ThornyDev: Events and Event-Driven Architecture: Part 3

In part 1 and part 2 of this series, I introduced Event Driven Architecture (EDA), compared it to Event Driven Programming and then spent time distinguishing between intra-system and inter-system EDA. In this installment, I enhance the discussion around inter-system Domain Event Driven Architecture with a hodge podge of follow-on topics:

Domain Event Formats
Performance Characteristics of EDA
Complex Event Processing
Guaranteed Delivery

`/* ---[ Domain Event Formats ]--- */`

Events in inter-system EDA, remember, are basically messages from one system to another that fully describe an occurrence in the system that issues it. That event cascades to some number of subscribers, unknown to the publisher (aka event generator).

What formats could be used for a Domain Event? Basically any data format with a header and body. Let's consider a few options here and criteria for selecting one appropriate your domain requirements.

First, viable options include:

XML
JSON
ASN.1
Google Protocol Buffers
CSV
Serialized Objects
Hessian
Industry-specific options

Criteria by which these can be evaluated include:

Is there are standard in my particular industry I should follow?
Do it have support for a schema?
Binary vs. text-based
Does it have cross-platform (cross-language) support?
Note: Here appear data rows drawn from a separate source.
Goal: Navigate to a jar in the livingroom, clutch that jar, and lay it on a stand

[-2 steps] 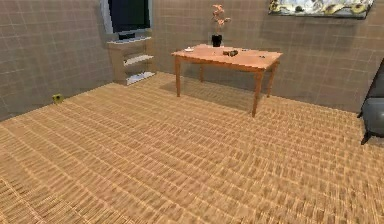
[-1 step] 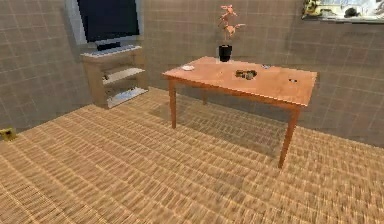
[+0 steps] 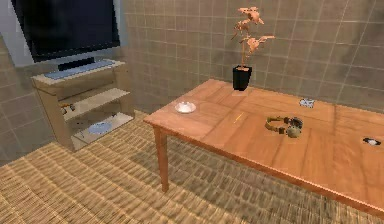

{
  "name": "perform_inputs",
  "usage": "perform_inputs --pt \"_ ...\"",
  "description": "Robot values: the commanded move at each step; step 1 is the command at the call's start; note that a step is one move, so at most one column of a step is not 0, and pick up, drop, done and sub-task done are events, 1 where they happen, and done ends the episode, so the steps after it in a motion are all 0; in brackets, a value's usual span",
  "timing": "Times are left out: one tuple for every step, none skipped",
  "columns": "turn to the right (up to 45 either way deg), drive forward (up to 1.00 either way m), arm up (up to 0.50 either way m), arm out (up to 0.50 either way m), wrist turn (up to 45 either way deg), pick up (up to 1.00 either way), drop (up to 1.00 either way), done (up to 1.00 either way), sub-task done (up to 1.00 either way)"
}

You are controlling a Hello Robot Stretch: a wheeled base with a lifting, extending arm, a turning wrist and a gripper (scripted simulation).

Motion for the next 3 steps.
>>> perform_inputs --pt "12.0 0.00 0.00 0.00 0.0 0.00 0.00 0.00 0.00" --pt "0.0 0.20 0.00 0.00 0.0 0.00 0.00 0.00 0.00" --pt "-45.0 0.00 0.00 0.00 0.0 0.00 0.00 0.00 0.00"
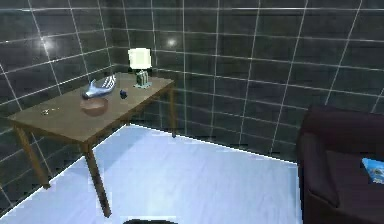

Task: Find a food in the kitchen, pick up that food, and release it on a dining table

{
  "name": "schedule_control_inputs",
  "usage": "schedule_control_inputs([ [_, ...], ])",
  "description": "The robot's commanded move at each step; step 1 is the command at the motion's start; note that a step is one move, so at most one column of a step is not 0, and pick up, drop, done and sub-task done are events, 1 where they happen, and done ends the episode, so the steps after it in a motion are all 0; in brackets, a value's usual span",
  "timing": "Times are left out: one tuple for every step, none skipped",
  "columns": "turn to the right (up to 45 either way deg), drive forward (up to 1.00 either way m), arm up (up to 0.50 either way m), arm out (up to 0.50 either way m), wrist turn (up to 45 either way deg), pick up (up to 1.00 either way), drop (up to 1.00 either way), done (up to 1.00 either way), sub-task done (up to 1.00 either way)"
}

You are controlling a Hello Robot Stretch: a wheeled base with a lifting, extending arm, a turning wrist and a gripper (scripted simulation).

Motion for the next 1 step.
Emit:
schedule_control_inputs([
  [0.0, 1.0, 0.0, 0.0, 0.0, 0.0, 0.0, 0.0, 0.0],
])
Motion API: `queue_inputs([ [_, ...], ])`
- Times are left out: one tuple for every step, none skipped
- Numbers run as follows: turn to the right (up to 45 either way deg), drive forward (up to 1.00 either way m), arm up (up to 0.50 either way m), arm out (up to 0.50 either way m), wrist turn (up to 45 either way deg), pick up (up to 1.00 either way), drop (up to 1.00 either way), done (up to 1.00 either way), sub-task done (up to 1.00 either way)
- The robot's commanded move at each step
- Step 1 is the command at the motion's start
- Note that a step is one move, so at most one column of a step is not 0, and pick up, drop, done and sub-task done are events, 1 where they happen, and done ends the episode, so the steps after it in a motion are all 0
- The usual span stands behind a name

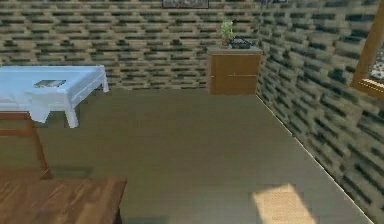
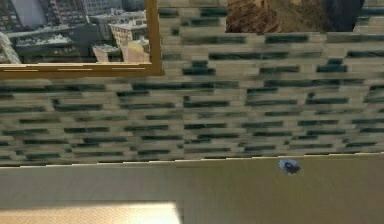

If the answer to #1 is yes, then that is probably your default choice. Beyond that though, some argue that there are definite advantages in choosing a format that has a schema.

First off, a schema obviously allows you to validate against the structure as well as the content. But probably it's most important feature is to be able to do versioning of formats. In part 2 I described that a key advantage of inter-system EDA is that systems do not have to be lockstep when upgrading to new functionality and versions.

If a consumer can only process version 1, as version 2 causes it to choke, one way to handle this would be to use the Message Translator Pattern to convert from version 2 back to version 1.

Another option is for the event generator to publish both versions either to different event channels (such as different JMS Topics) or to the same channel with different metadata, such as the version itself. This allows the subscribers to selectively choose which version to subscribe to and process.

Binary formats will be smaller and thus faster to send and probably faster to parse. The documentation on Google Protocol Buffers, for example, claims that processing them is 20 to 100 times faster than a comparable XML document.

Lastly, if you work in an environment that needs to interoperate with multiple languages, you will need to use a format that is amenable to all those platforms.

Using the above criteria, good old XML is probably the best text-based format, as it supports schemas and is universal to all platforms. For a binary protocol, Google Protocol Buffers is quite attractive, as it is schema-based, binary and efficient. It is not inherently universal, however, since you must have language bindings to serialize and deserialize objects to and from that format. Google supports Java, C++ and Python. There are community supported open source bindings for other languages here, but you'll have to research how mature and production ready any given one is.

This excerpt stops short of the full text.